--- Dataset content Enclosed Below ---

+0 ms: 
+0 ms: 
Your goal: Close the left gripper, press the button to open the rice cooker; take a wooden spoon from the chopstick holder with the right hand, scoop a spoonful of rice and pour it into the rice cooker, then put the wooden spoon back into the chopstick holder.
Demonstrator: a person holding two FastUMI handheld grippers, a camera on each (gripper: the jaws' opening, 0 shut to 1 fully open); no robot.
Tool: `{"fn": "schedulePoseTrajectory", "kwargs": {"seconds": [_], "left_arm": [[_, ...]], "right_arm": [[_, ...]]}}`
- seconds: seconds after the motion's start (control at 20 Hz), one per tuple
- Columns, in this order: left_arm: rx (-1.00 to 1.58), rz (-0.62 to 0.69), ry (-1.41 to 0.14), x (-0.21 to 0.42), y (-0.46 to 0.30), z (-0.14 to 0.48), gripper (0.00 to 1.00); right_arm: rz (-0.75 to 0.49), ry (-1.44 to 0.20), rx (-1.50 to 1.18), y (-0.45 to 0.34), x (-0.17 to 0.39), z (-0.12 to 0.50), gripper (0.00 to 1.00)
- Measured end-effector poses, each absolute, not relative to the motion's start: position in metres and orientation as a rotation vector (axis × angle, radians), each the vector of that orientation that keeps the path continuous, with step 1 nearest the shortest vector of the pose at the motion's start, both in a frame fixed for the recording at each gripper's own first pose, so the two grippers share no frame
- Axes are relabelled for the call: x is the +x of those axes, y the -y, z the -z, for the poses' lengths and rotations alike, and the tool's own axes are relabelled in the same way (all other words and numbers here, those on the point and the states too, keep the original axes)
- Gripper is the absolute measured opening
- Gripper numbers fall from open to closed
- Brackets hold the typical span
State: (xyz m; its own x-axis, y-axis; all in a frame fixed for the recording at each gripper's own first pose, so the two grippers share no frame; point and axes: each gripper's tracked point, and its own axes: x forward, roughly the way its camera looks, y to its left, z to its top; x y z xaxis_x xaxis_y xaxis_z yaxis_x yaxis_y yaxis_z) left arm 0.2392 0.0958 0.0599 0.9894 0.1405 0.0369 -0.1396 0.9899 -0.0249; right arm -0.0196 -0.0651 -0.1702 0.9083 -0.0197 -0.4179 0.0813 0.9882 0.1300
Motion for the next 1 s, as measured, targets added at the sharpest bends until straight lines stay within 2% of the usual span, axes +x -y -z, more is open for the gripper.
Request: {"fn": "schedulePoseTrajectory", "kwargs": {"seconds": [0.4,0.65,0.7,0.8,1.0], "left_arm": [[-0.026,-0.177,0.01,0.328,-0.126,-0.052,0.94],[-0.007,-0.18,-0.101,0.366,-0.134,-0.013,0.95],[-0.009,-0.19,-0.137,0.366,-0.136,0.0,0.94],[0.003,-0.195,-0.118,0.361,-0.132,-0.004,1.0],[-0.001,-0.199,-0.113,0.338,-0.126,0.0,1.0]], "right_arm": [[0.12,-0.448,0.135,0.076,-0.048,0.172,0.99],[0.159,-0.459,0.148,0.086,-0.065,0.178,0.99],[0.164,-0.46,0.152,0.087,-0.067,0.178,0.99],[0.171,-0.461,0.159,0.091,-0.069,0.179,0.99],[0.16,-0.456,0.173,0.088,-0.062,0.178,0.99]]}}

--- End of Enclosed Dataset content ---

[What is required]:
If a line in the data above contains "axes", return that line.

[Answer to this problem]:
- Axes are relabelled for the call: x is the +x of those axes, y the -y, z the -z, for the poses' lengths and rotations alike, and the tool's own axes are relabelled in the same way (all other words and numbers here, those on the point and the states too, keep the original axes)
State: (xyz m; its own x-axis, y-axis; all in a frame fixed for the recording at each gripper's own first pose, so the two grippers share no frame; point and axes: each gripper's tracked point, and its own axes: x forward, roughly the way its camera looks, y to its left, z to its top; x y z xaxis_x xaxis_y xaxis_z yaxis_x yaxis_y yaxis_z) left arm 0.2392 0.0958 0.0599 0.9894 0.1405 0.0369 -0.1396 0.9899 -0.0249; right arm -0.0196 -0.0651 -0.1702 0.9083 -0.0197 -0.4179 0.0813 0.9882 0.1300
Motion for the next 1 s, as measured, targets added at the sharpest bends until straight lines stay within 2% of the usual span, axes +x -y -z, more is open for the gripper.

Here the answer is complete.